A porta-voz do Shadow Work and Pensions, Helen Whatley, disse: ‘Os benefícios de doença devem ser para pessoas com deficiências e doenças graves.

«Um aumento acentuado nos sinistros coincidiu com uma queda nas avaliações presenciais, mas o Reino Unido não ficou demasiado doente de repente. Obviamente o sistema não está funcionando.

«Só através de uma avaliação adequada e individual poderemos garantir que o apoio chega a quem realmente precisa dele.

«O Partido Trabalhista comprometeu-se a aumentar a percentagem de avaliações PIP presenciais para 30 por cento. As próprias estatísticas do governo dizem-nos que não estão a fazer progressos.
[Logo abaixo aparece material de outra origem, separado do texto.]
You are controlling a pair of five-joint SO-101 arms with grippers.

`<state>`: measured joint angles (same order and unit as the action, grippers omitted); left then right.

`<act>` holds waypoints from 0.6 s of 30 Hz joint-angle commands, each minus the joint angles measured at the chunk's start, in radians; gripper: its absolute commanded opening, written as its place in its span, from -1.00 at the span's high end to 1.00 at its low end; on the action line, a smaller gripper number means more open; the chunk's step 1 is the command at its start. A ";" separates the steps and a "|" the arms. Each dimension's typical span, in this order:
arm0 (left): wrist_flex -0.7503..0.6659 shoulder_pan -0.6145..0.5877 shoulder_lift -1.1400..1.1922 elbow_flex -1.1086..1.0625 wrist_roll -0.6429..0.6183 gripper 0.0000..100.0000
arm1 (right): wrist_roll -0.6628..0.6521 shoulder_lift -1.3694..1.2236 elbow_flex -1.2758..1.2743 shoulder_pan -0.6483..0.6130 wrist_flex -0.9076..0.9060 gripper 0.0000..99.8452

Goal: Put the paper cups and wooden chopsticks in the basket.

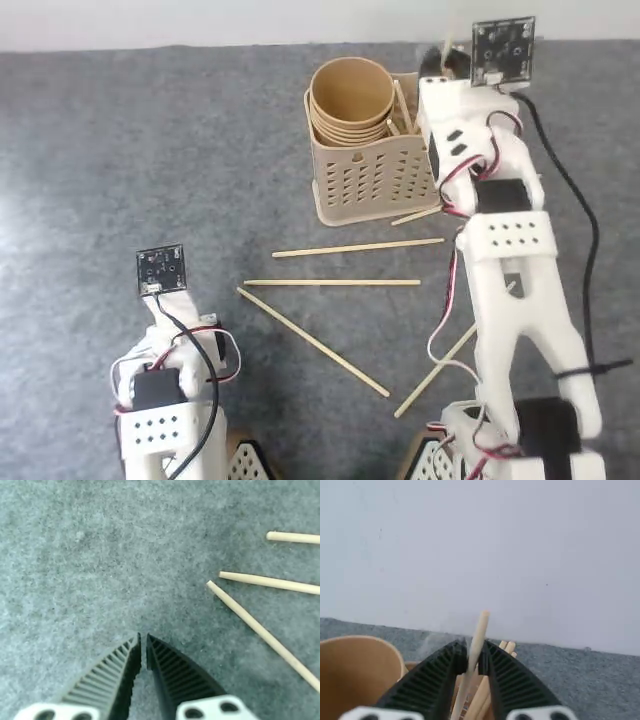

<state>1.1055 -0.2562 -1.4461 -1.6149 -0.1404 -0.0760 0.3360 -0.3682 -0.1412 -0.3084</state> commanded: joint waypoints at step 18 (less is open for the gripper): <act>-0.012 0.003 -0.012 0.004 0.009 0.98 | -1.100 0.214 0.187 0.110 -1.064 0.67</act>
<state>1.1055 -0.2562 -1.4461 -1.6149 -0.1404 -1.0242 0.5585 -0.2271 -0.0875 -1.2781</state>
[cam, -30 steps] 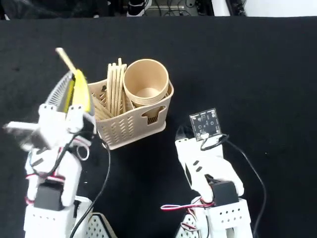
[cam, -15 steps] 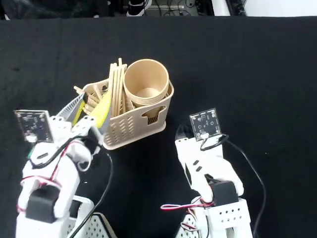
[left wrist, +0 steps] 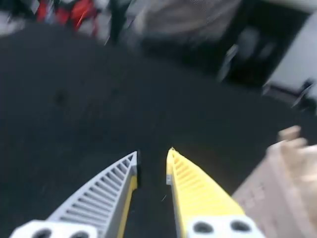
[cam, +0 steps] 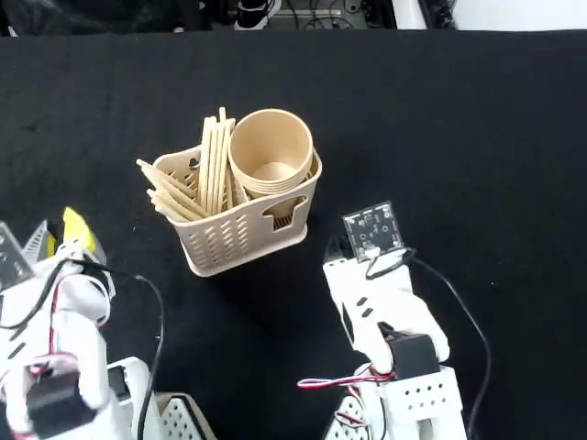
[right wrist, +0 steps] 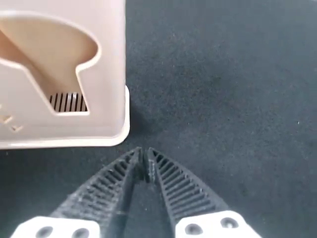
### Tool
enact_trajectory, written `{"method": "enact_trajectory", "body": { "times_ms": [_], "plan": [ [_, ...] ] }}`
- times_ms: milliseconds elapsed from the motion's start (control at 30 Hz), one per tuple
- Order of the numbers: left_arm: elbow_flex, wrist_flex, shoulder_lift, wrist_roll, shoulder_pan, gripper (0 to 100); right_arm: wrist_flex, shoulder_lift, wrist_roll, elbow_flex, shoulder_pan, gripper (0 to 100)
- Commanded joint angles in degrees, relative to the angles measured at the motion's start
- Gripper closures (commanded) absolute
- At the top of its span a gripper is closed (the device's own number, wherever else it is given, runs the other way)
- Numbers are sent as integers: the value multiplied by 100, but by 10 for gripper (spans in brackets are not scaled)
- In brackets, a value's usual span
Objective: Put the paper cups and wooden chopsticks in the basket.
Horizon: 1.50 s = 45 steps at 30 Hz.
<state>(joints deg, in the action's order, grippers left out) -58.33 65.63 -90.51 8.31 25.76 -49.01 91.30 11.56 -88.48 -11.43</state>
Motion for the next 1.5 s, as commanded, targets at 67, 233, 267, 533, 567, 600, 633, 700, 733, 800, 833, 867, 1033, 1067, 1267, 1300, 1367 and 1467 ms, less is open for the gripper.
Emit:
{"method": "enact_trajectory", "body": {
  "times_ms": [67,233,267,533,567,600,633,700,733,800,833,867,1033,1067,1267,1300,1367,1467],
  "plan": [
    [-2132,-1345,0,-809,224,902,589,66,246,-295,-70,972],
    [-3486,-1978,0,-1301,233,901,756,-13,202,-875,-26,973],
    [-3618,-1987,0,-1301,224,899,510,13,211,-866,-9,973],
    [-3943,-2022,0,-1319,259,902,-1257,268,246,-875,352,973],
    [-3943,-2031,0,-1319,286,902,-1433,295,246,-875,387,973],
    [-3943,-2022,0,-1319,365,902,-1547,347,246,-866,457,973],
    [-3943,-1987,0,-1319,444,902,-1609,426,246,-866,527,973],
    [-3943,-1978,0,-1319,523,902,-1758,567,246,-866,677,973],
    [-3943,-1978,0,-1319,558,902,-1899,637,246,-866,738,973],
    [-3943,-1969,53,-1319,673,902,-2075,796,246,-866,835,973],
    [-3943,-1960,53,-1319,743,902,-2092,831,246,-857,853,973],
    [-3943,-1855,53,-1319,831,902,-2119,892,246,-857,879,973],
    [-3916,-985,0,-1292,884,903,-2136,936,237,-848,853,973],
    [-3908,-967,0,-1284,901,912,-2136,936,237,-848,853,973],
    [-3908,-993,0,-1266,866,973,-2136,936,246,-848,853,973],
    [-3916,-1011,0,-1266,866,970,-2136,936,246,-848,853,973],
    [-3916,-1011,0,-1284,919,968,-2136,936,246,-848,853,973],
    [-3916,-1011,0,-1310,919,967,-2136,936,246,-848,853,973]
  ]
}}
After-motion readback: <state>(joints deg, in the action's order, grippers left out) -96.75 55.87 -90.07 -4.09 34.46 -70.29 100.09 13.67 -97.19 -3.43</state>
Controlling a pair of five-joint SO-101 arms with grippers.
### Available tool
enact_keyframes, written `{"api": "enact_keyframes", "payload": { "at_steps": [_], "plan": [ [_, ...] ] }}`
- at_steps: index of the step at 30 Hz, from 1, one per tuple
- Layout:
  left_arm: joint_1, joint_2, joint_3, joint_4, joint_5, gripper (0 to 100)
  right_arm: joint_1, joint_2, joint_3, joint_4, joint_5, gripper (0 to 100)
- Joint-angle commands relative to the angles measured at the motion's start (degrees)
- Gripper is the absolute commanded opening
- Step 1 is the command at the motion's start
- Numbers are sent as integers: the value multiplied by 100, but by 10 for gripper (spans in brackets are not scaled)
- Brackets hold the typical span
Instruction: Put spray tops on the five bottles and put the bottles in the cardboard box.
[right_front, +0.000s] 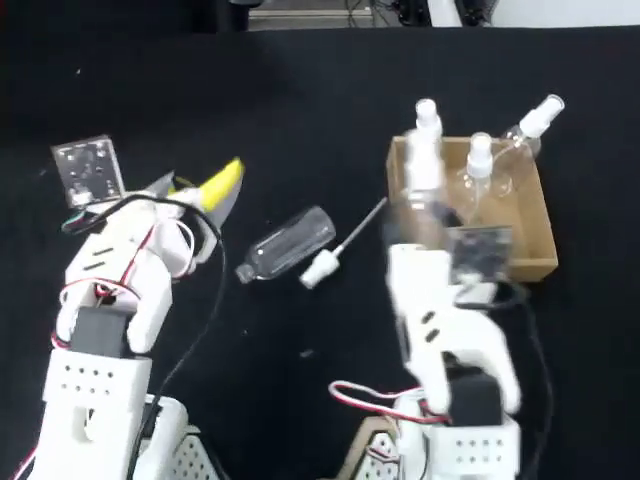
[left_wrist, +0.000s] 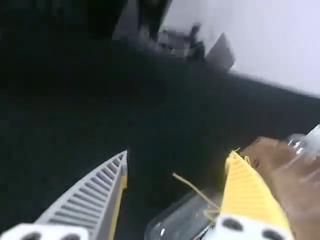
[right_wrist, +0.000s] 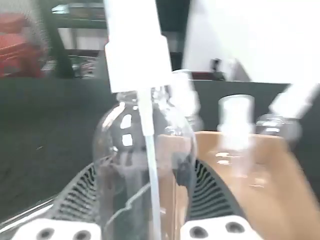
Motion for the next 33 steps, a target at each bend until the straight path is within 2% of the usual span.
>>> {"api": "enact_keyframes", "payload": {
  "at_steps": [1,5,8,11,16,21,26,33],
  "plan": [
    [-119,-97,418,-18,-53,289,747,-127,-1481,870,440,11],
    [-92,-97,673,-18,-9,289,1881,-66,-2316,1275,1020,11],
    [-84,-97,875,-26,-9,289,2910,-57,-2229,985,1231,11],
    [-84,-97,1051,-26,-9,289,3640,163,-1692,193,1389,11],
    [-84,-97,1305,-26,-9,289,4378,1103,-611,-1837,1424,11],
    [-92,-97,1798,-642,-9,289,4747,2141,136,-3895,1398,11],
    [-92,-97,2299,-1389,-9,289,4879,3222,426,-5468,1398,11],
    [-92,-97,2422,-1521,-9,288,4879,5341,180,-7534,1336,10]
  ]
}}
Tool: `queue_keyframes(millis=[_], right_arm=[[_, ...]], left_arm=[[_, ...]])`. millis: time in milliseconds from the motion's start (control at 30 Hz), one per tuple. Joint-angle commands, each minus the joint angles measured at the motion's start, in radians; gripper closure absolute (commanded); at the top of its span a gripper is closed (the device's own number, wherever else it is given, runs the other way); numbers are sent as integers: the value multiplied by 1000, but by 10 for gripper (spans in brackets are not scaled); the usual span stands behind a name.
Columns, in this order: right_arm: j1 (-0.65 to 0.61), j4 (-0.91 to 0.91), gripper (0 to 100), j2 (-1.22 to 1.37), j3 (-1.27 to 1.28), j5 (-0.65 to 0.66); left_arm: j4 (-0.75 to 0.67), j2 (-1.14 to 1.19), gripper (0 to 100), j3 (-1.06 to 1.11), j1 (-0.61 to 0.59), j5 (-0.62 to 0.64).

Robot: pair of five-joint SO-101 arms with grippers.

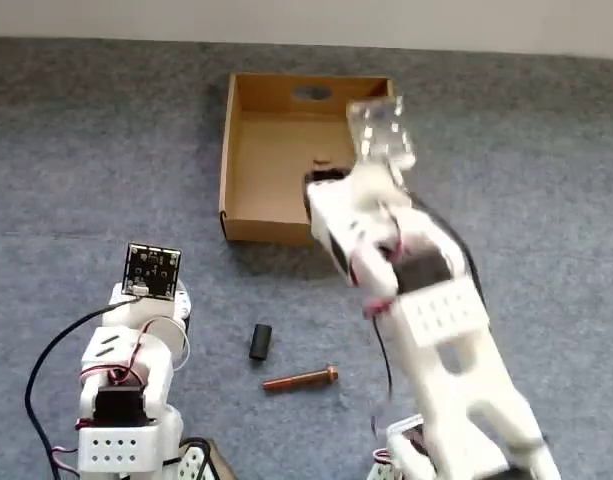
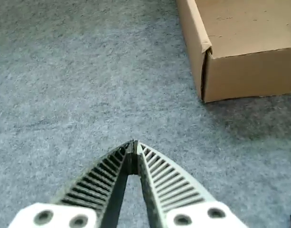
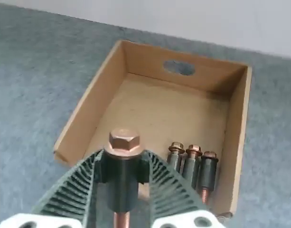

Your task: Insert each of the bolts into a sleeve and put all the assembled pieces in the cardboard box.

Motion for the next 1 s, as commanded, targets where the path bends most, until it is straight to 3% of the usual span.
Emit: queue_keyframes(millis=[0, 200, 500, 967], right_arm=[[56, -28, 993, 208, -225, -157], [58, 22, 993, 509, -469, -58], [54, 48, 993, 842, -693, -132], [30, 102, 993, 1015, -737, -126]], left_arm=[[2, 2, 986, 13, 15, -5], [2, 2, 986, 15, 15, -5], [2, 2, 986, 15, 15, -6], [2, 2, 986, 16, 15, -6]])
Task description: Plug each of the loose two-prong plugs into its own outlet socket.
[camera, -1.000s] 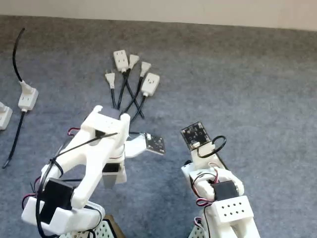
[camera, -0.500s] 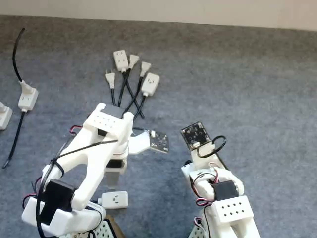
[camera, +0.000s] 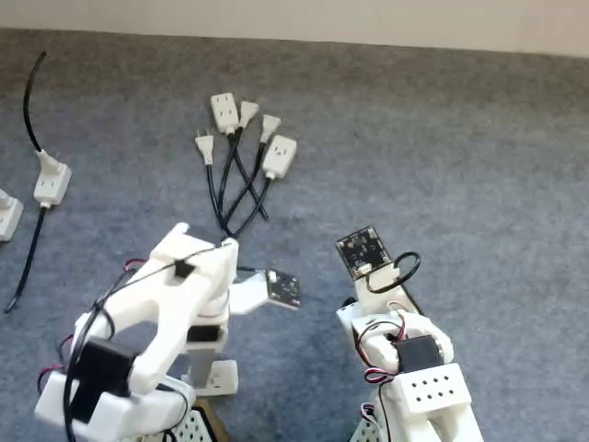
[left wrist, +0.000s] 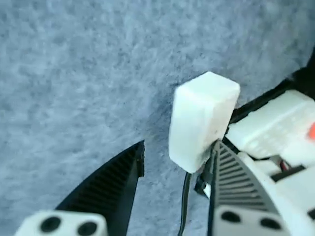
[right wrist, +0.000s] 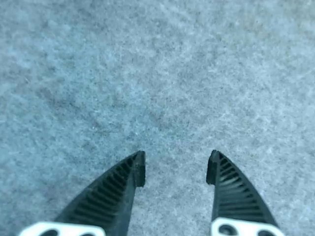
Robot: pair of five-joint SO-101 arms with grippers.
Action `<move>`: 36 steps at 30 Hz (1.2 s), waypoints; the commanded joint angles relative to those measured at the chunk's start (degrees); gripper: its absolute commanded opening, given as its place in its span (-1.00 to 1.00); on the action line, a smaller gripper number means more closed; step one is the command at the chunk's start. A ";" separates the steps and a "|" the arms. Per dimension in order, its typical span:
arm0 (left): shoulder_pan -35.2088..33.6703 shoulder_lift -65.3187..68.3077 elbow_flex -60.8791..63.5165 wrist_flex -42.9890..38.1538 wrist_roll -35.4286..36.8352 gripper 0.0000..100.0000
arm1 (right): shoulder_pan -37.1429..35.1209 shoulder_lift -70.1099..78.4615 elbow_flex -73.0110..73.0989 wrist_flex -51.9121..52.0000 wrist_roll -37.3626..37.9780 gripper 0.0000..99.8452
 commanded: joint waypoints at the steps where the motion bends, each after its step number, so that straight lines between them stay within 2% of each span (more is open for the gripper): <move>1: 0.66 -1.27 1.19 -9.23 5.01 -0.61 | -0.40 0.84 -0.40 -1.01 0.79 -0.60; 5: -3.12 -1.27 -2.86 -9.32 5.36 -0.61 | -0.40 0.92 -0.40 -1.01 0.79 -0.60; 11: -9.10 -1.27 -15.43 -1.14 2.99 -0.61 | -0.48 0.92 -0.40 -1.01 0.79 -0.60; 20: -10.15 12.18 -20.00 -2.20 2.90 -0.61 | -0.48 0.92 -0.40 -1.01 0.79 -0.60; 28: -11.91 8.75 -35.82 16.62 3.25 -0.61 | -0.48 0.92 -0.40 -1.01 0.79 -0.60; 31: -9.89 5.14 -34.77 20.75 3.16 -0.61 | -0.48 0.92 -0.40 -1.01 0.79 -0.60; 36: -4.26 -1.45 -21.58 21.89 3.52 -0.61 | -0.48 0.92 -0.40 -1.01 0.79 -0.60</move>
O Partido Trabalhista nunca abordará esta questão porque simplesmente não tem coragem.’

O número de pessoas que recebem auxílio-doença aumentou em 300.000 desde que Sir Keir Starmer assumiu o cargo

O número de pessoas que recebem auxílio-doença aumentou em 300.000 desde que Sir Keir Starmer assumiu o cargo

E o presidente da Reform UK, Lee Anderson, classificou a facilidade com que as pessoas podiam reivindicar benefícios como “uma loucura absoluta”.

Ele disse: ‘Os trabalhadores sabem que o sistema está falido e que a conta da segurança social está a aumentar, mas em vez de aumentarem a avaliação correcta, estão a tornar mais fácil para as pessoas permanecerem nos benefícios durante anos sem contestação.’

As avaliações presenciais, obtidas pelo Partido Conservador, caíram de 8% de todas as avaliações para 4,8% atualmente.

E as avaliações individuais representam agora menos de uma em cada 20 decisões iniciais sobre sinistros.

As avaliações geralmente são realizadas pessoalmente, por telefone, por vídeo ou por meio de uma revisão em papel.

O futuro primeiro-ministro, Andy Burnham, deverá tomar “decisões difíceis” sobre o corte da conta de benefícios, de acordo com pessoas próximas a ele.

Mas o compromisso do Partido Trabalhista em lidar com o bem-estar tem sido questionado.

De acordo com os seus novos regulamentos, a partir de 2 de junho, o tempo entre as revisões do PIP foi alargado para um mínimo de quatro anos para um novo pedido para a maioria dos requerentes com 25 anos ou mais.